O que aconteceu aos colonos que se revoltaram? Qual a sua contribuição para o desenvolvimento do Brasil?

Creio que já mencionei algo sobre o destino dos líderes. No entanto, a revolta e suas repercussões tiveram efeitos interessantes no aprendizado, ou melhor, no amadurecimento do relacionamento entre as classes, na movimentação dos legisladores no sentido de adequar as leis do país para que a imigração europeia pudesse ter continuidade, em que pese a submissão dos deputados e senadores aos barões do café e da Igreja Católica, cuja influência era indiscutível nos destinos do país. Em minha modesta opinião, o balanço de toda essa problemática foi positivo.

Descendentes de imigrantes de Schleswig-Holstein
Descendentes de imigrantes de Schleswig-HolsteinFoto: Carlota Schmidt Memorial Center

Apesar das dificuldades e da luta pelos interesses entre as classes, o Brasil continuou a importar imigrantes que contribuíram com o desenvolvimento do país em todos os sentidos e essa ação foi responsável pela "Libertação dos Escravos".

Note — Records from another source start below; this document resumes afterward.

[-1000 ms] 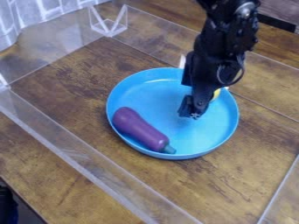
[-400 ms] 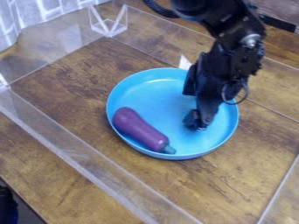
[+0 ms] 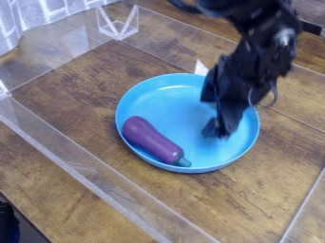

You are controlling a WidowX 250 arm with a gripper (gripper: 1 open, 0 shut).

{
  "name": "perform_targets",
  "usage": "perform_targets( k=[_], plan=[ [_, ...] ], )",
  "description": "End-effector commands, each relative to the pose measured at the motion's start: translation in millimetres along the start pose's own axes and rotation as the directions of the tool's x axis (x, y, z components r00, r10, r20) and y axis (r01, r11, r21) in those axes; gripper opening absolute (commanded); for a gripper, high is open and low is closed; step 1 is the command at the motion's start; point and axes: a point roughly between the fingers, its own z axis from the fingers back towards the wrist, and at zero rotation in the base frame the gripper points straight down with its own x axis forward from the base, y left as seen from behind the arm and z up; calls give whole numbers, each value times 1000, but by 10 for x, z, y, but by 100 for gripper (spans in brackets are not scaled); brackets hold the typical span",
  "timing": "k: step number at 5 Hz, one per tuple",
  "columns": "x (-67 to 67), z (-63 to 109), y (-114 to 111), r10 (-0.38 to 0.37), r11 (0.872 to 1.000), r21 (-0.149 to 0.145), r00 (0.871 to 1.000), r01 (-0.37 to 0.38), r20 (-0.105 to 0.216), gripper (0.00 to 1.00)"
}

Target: Put the lemon on the blue tray

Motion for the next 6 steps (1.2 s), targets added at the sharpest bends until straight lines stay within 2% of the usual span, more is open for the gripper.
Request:
perform_targets(
  k=[1,2,3,4,5,6],
  plan=[
    [-68,510,415,112,988,95,991,-118,72,100],
    [-130,780,509,166,972,151,982,-178,86,100],
    [-163,879,479,214,960,165,972,-228,99,100],
    [-166,891,404,199,964,151,972,-217,127,100],
    [-134,824,328,164,970,154,976,-186,146,100],
    [-109,785,150,154,972,157,977,-177,149,100]
  ],
)
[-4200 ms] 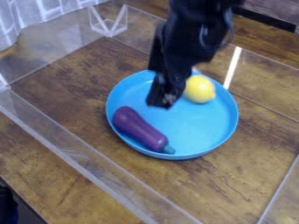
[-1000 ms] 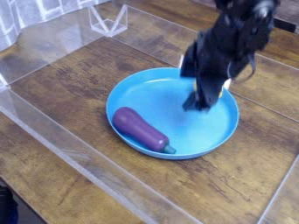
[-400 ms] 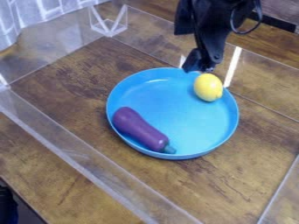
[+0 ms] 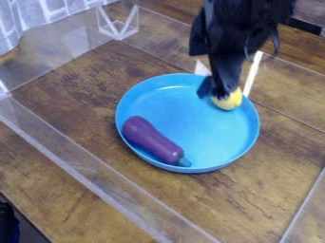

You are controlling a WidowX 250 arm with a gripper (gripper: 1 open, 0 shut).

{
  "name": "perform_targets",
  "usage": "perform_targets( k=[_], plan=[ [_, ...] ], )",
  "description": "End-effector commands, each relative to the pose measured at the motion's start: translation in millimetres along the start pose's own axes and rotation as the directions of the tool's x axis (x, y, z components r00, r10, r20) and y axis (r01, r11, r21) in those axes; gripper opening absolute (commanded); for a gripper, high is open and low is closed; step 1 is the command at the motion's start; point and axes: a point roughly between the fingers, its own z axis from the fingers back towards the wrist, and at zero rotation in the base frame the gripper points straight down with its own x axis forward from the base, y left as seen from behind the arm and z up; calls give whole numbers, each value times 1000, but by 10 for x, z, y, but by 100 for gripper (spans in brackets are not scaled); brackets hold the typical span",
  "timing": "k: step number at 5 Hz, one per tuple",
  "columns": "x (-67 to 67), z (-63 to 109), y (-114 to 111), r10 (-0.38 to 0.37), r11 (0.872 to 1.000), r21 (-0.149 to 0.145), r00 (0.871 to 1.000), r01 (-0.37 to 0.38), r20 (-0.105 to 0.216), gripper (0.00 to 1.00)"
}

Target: Put the lemon on the blue tray

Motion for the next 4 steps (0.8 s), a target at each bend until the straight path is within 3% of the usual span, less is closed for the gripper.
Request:
perform_targets(
  k=[1,2,4],
  plan=[
    [58,180,-44,24,999,38,997,-27,74,100],
    [95,144,-132,29,998,46,997,-32,77,100],
    [40,105,-33,43,999,30,998,-44,50,100]
  ],
)
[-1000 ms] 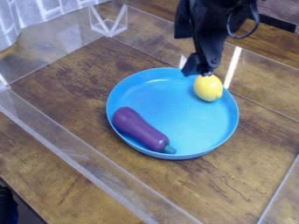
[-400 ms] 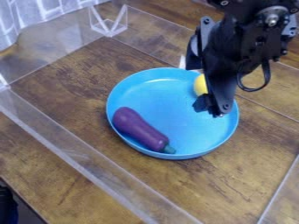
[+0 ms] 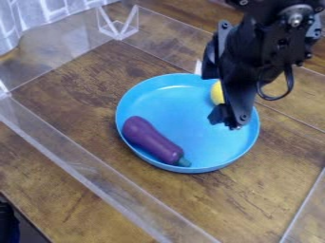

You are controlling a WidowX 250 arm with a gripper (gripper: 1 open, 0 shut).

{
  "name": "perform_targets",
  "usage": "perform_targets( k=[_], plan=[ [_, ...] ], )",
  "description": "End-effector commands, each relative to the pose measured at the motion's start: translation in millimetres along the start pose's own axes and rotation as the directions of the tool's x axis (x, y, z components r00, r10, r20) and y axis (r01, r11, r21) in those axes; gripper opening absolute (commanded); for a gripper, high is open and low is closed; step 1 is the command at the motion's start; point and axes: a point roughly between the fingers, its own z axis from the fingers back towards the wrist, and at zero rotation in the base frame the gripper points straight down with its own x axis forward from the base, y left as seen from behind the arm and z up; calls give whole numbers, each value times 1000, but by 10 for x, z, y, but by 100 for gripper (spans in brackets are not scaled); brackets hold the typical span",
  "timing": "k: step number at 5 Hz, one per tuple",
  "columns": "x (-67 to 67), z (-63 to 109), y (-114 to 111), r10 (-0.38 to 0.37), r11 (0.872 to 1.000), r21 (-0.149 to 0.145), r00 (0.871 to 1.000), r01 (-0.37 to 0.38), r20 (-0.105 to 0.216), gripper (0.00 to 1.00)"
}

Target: Put the lemon on the blue tray

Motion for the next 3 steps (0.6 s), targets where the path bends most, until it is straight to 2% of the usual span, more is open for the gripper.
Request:
perform_targets(
  k=[1,3],
  plan=[
    [3,89,180,63,998,20,998,-64,18,100],
    [-108,88,176,160,987,15,985,-159,-60,100]
  ],
)
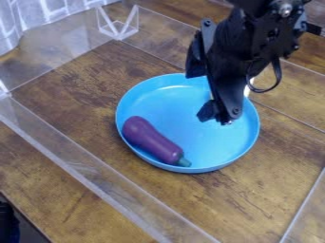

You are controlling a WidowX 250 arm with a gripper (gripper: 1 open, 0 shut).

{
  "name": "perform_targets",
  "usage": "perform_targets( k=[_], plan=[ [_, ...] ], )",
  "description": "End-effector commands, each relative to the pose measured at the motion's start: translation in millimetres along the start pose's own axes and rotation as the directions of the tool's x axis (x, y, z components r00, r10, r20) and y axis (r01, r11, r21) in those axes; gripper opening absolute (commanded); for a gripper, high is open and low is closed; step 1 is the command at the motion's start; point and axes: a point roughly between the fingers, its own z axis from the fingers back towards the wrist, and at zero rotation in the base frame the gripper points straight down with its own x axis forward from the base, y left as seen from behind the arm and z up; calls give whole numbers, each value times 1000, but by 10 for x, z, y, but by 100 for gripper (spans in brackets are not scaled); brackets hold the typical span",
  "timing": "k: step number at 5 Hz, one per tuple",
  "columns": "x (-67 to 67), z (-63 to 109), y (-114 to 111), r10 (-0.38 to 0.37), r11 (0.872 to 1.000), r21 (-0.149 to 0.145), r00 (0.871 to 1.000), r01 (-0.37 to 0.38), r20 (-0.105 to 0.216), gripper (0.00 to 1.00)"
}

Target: Put the lemon on the blue tray

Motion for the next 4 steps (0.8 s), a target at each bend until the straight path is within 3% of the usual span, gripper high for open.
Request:
perform_targets(
  k=[1,2,3,4],
  plan=[
    [53,90,303,66,998,10,998,-66,17,100],
    [6,174,584,128,992,22,992,-127,-15,100],
    [-40,145,710,190,981,36,981,-189,-26,100],
    [44,175,635,262,964,48,963,-260,-57,100]
  ],
)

Qual o trabalho do Carlota Schmidt Memorial Center?

O Carlota Schmidt Memorial Center é um banco de dados que guarda documentos originais e cópias alusivas à imigração europeia pelo sistema de parceria. O banco é constituído de documentos e imagens captadas em arquivos particulares e oficiais do Brasil, da Alemanha, da Suíça, da Itália e da França.

Estamos empreendendo esforços para aquisição de uma área desmembrada de uma fazenda espetacular que mantém a sede, mata com macacos e tucanos, baias de cavalos, casas de colonos e um templo. Trata-se de uma fazenda que abrigou imigrantes alemães em meados do século 19. O espaço será utilizado para abrigar as atividades culturais e o acervo do Carlota Schmidt memorial Center. Se houver algum mecenas interessado, não fazemos questão de receber como doação, mas o próprio investidor pode adquirir a propriedade e fazer um contrato de cessão por cem anos, desde que no local continue a funcionar o Carlota Schmidt Memorial Center.